**WORK INSTRUCTIONS:** Write out, without any change, the lines in the material below that run from the line with "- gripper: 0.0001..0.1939" through the line with "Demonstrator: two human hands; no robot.", both included.
******************************
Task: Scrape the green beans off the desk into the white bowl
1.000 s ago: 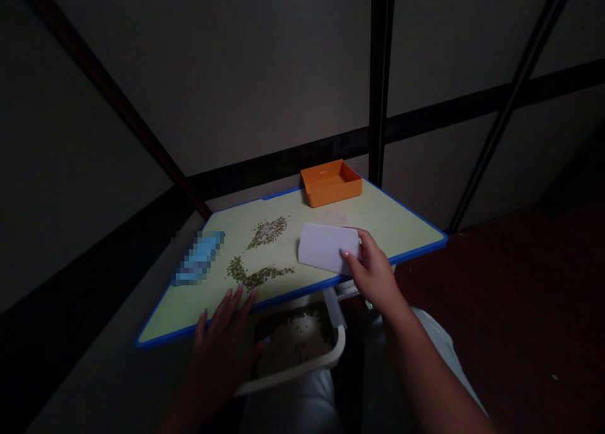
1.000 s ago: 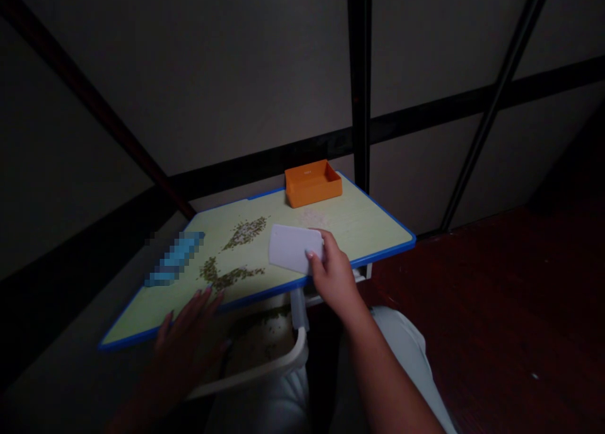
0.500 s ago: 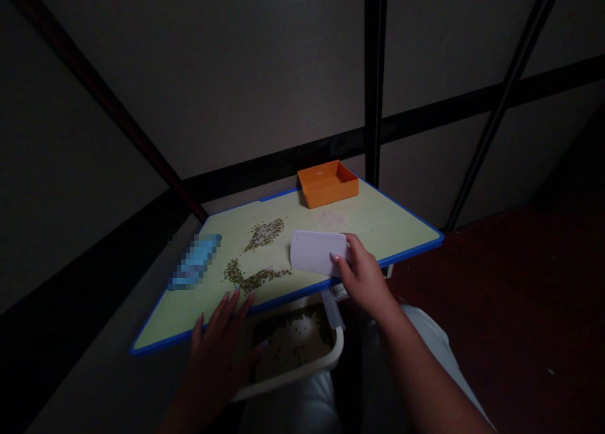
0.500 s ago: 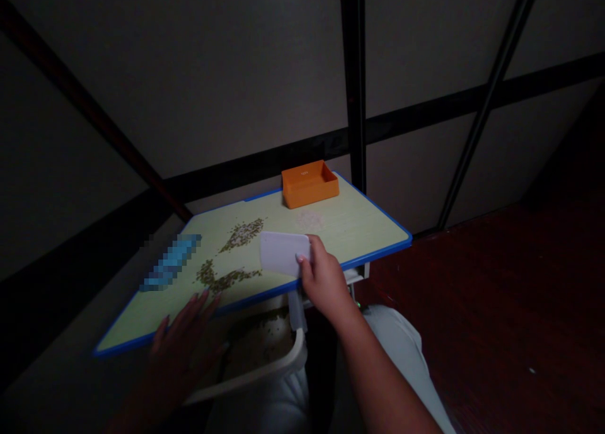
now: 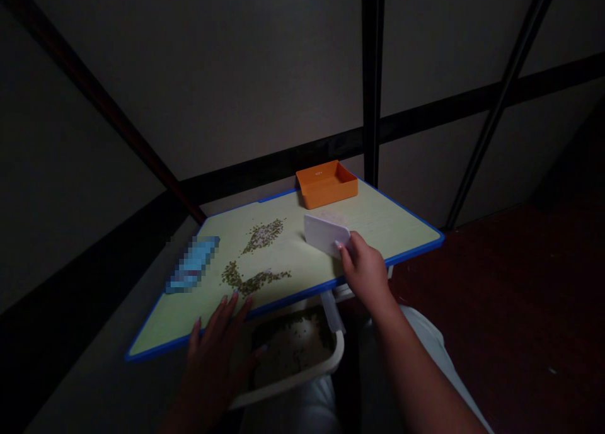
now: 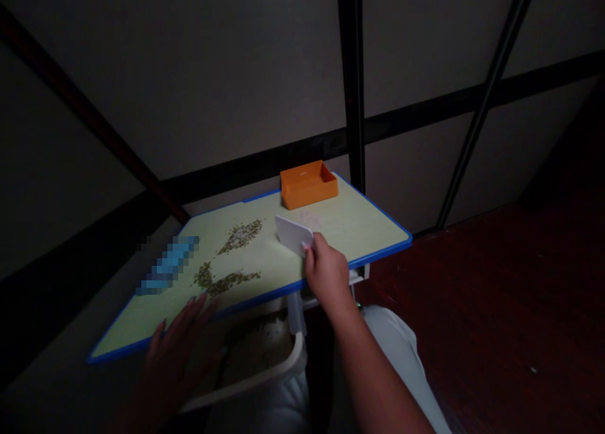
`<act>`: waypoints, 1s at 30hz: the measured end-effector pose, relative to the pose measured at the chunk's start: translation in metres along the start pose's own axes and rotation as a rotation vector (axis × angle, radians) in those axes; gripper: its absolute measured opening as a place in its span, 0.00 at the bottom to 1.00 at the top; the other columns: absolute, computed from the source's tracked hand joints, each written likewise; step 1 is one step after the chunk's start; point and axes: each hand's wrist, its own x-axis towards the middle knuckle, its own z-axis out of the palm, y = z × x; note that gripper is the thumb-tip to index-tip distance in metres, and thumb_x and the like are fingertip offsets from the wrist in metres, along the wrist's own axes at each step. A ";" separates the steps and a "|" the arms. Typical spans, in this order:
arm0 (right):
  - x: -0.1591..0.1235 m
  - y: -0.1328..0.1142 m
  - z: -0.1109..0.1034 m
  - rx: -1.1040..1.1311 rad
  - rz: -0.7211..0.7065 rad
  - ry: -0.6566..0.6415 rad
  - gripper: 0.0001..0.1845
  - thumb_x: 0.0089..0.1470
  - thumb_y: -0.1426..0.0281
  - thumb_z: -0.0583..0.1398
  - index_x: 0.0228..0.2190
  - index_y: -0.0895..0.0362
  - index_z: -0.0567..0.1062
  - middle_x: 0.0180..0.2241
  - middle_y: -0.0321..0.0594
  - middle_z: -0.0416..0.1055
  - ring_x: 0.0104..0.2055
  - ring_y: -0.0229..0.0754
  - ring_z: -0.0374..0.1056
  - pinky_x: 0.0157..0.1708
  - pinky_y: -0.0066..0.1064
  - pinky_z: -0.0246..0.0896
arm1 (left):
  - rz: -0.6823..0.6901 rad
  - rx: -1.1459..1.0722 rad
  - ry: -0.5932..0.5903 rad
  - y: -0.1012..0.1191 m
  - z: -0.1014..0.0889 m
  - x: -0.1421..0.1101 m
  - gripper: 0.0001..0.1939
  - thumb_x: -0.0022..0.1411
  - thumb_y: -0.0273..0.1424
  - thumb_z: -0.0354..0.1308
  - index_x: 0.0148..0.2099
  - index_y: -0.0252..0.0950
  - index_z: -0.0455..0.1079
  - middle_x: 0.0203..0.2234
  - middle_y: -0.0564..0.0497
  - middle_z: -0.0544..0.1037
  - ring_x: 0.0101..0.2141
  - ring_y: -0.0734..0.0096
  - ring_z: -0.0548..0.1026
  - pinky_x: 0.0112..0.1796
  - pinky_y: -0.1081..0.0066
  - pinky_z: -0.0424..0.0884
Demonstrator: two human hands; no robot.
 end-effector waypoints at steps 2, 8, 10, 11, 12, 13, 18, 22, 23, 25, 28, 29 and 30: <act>0.001 0.001 -0.002 0.071 0.000 0.039 0.07 0.59 0.65 0.53 0.31 0.53 0.69 0.24 0.39 0.70 0.25 0.44 0.64 0.26 0.30 0.50 | 0.004 0.001 -0.004 -0.001 0.000 0.000 0.37 0.67 0.40 0.48 0.74 0.49 0.38 0.70 0.42 0.54 0.68 0.49 0.54 0.63 0.40 0.49; -0.004 -0.006 0.000 0.298 -0.084 -0.082 0.07 0.58 0.65 0.55 0.28 0.52 0.67 0.23 0.35 0.68 0.25 0.41 0.63 0.25 0.28 0.52 | 0.019 0.001 -0.004 -0.003 0.003 -0.001 0.37 0.69 0.44 0.46 0.74 0.49 0.37 0.71 0.43 0.53 0.69 0.49 0.53 0.62 0.38 0.49; -0.005 -0.009 0.004 0.260 -0.069 -0.099 0.06 0.57 0.66 0.55 0.28 0.52 0.67 0.23 0.36 0.68 0.25 0.42 0.63 0.26 0.29 0.52 | 0.019 0.004 0.000 -0.004 0.003 -0.001 0.37 0.69 0.44 0.46 0.74 0.49 0.36 0.71 0.43 0.53 0.68 0.49 0.53 0.62 0.38 0.50; -0.005 -0.010 0.006 0.233 -0.056 -0.099 0.06 0.57 0.66 0.54 0.28 0.52 0.67 0.24 0.36 0.69 0.25 0.42 0.64 0.26 0.29 0.52 | 0.021 0.005 0.002 -0.005 0.003 -0.001 0.37 0.68 0.44 0.47 0.74 0.49 0.36 0.71 0.43 0.53 0.68 0.49 0.53 0.62 0.38 0.50; -0.005 -0.011 0.008 0.204 -0.044 -0.096 0.06 0.57 0.66 0.54 0.29 0.52 0.67 0.24 0.37 0.69 0.25 0.43 0.64 0.26 0.29 0.51 | 0.027 0.005 0.004 -0.006 0.004 -0.001 0.37 0.68 0.44 0.47 0.74 0.49 0.37 0.71 0.44 0.53 0.68 0.49 0.54 0.62 0.39 0.50; -0.004 -0.010 0.009 0.176 -0.034 -0.090 0.06 0.57 0.66 0.54 0.29 0.52 0.66 0.24 0.37 0.69 0.25 0.43 0.64 0.26 0.30 0.51 | 0.033 0.006 0.006 -0.006 0.004 -0.002 0.37 0.68 0.43 0.48 0.74 0.50 0.37 0.71 0.44 0.53 0.68 0.49 0.54 0.62 0.39 0.51; 0.002 -0.005 0.007 0.119 0.015 -0.006 0.07 0.58 0.65 0.53 0.29 0.52 0.67 0.23 0.38 0.67 0.26 0.44 0.63 0.27 0.31 0.48 | 0.027 0.015 0.026 -0.005 0.004 -0.002 0.38 0.68 0.40 0.48 0.74 0.49 0.36 0.70 0.43 0.55 0.68 0.49 0.55 0.63 0.40 0.50; 0.003 -0.002 0.004 0.274 -0.001 -0.034 0.08 0.58 0.64 0.54 0.29 0.53 0.68 0.23 0.36 0.67 0.26 0.43 0.62 0.26 0.30 0.50 | 0.018 0.021 0.027 -0.003 0.004 -0.001 0.38 0.68 0.41 0.48 0.74 0.50 0.35 0.70 0.42 0.56 0.68 0.50 0.55 0.63 0.41 0.50; 0.002 -0.002 0.003 0.308 -0.005 -0.052 0.08 0.57 0.64 0.54 0.28 0.53 0.68 0.23 0.36 0.67 0.26 0.42 0.62 0.26 0.29 0.50 | 0.016 0.022 0.026 -0.003 0.004 -0.001 0.38 0.68 0.41 0.48 0.74 0.50 0.35 0.70 0.42 0.56 0.68 0.50 0.55 0.63 0.41 0.50; 0.001 -0.004 0.004 0.348 -0.008 -0.075 0.08 0.56 0.64 0.55 0.28 0.54 0.68 0.23 0.35 0.67 0.26 0.42 0.62 0.26 0.29 0.51 | 0.016 0.024 0.026 -0.003 0.005 -0.001 0.38 0.68 0.42 0.48 0.74 0.51 0.35 0.70 0.42 0.56 0.68 0.51 0.55 0.63 0.41 0.49; -0.001 -0.006 0.006 0.356 -0.004 -0.097 0.08 0.56 0.64 0.55 0.30 0.55 0.70 0.26 0.37 0.70 0.28 0.42 0.64 0.28 0.28 0.53 | 0.017 0.028 0.029 -0.004 0.005 -0.001 0.38 0.68 0.43 0.48 0.74 0.49 0.36 0.70 0.42 0.56 0.68 0.51 0.54 0.63 0.41 0.48; -0.001 -0.007 0.007 0.342 -0.001 -0.107 0.08 0.56 0.65 0.55 0.31 0.55 0.71 0.26 0.38 0.71 0.29 0.42 0.65 0.28 0.28 0.53 | 0.018 0.029 0.031 -0.004 0.006 -0.001 0.37 0.68 0.43 0.48 0.74 0.49 0.36 0.70 0.42 0.56 0.68 0.52 0.54 0.63 0.41 0.48; -0.001 -0.008 0.008 0.317 0.002 -0.117 0.08 0.56 0.65 0.55 0.31 0.55 0.71 0.27 0.38 0.71 0.29 0.42 0.65 0.28 0.28 0.53 | 0.020 0.030 0.034 -0.004 0.006 -0.001 0.37 0.68 0.43 0.47 0.74 0.49 0.37 0.69 0.42 0.57 0.68 0.52 0.54 0.63 0.41 0.48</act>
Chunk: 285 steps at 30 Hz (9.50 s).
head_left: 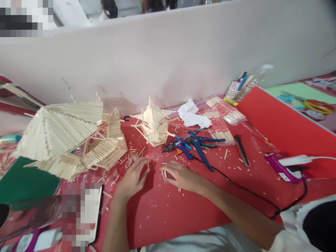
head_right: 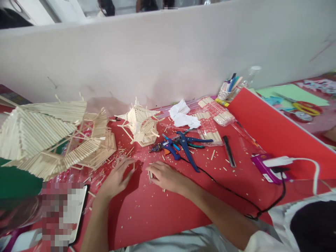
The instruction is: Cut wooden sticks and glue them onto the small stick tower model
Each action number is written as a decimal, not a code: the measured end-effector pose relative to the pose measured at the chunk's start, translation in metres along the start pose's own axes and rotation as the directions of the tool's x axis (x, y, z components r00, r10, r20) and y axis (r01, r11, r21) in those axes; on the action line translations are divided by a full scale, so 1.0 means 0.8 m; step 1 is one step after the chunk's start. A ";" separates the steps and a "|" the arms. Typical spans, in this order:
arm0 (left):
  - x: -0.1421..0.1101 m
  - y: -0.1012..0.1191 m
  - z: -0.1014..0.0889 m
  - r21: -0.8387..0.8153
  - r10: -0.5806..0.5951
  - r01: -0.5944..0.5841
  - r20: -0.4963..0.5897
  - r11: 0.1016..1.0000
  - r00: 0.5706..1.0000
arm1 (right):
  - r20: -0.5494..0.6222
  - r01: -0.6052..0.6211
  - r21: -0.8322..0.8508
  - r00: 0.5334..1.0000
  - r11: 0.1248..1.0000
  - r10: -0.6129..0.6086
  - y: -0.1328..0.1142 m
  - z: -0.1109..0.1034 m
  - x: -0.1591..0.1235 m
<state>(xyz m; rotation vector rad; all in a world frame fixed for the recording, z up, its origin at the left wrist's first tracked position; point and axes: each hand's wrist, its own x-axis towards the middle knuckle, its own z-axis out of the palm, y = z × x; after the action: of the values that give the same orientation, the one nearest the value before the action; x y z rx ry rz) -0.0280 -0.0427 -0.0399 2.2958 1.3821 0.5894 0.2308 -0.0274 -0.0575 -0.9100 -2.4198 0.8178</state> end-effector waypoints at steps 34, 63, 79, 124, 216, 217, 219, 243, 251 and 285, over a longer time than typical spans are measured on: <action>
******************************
**EXERCISE OUTPUT:**
  - gripper: 0.0001..0.1939
  - thumb_x: -0.0022..0.1411
  - thumb_y: -0.0273..0.1424
  - thumb_z: -0.0354..0.1308
  - index_x: 0.0148..0.2099
  - index_y: -0.0252..0.0950
  - index_z: -0.0455..0.1079
  - middle_x: 0.0203..0.2234
  - middle_y: -0.0564..0.0497
  - middle_z: -0.0544..0.1037
  - ring_x: 0.0101..0.2141
  - ring_y: -0.0734..0.0096
  - ring_z: -0.0548..0.1026
  - pinky_x: 0.0112..0.1796
  - pinky_y: -0.1081..0.0066
  - pinky_z: -0.0424..0.0884
Demonstrator: two human hands; no robot.

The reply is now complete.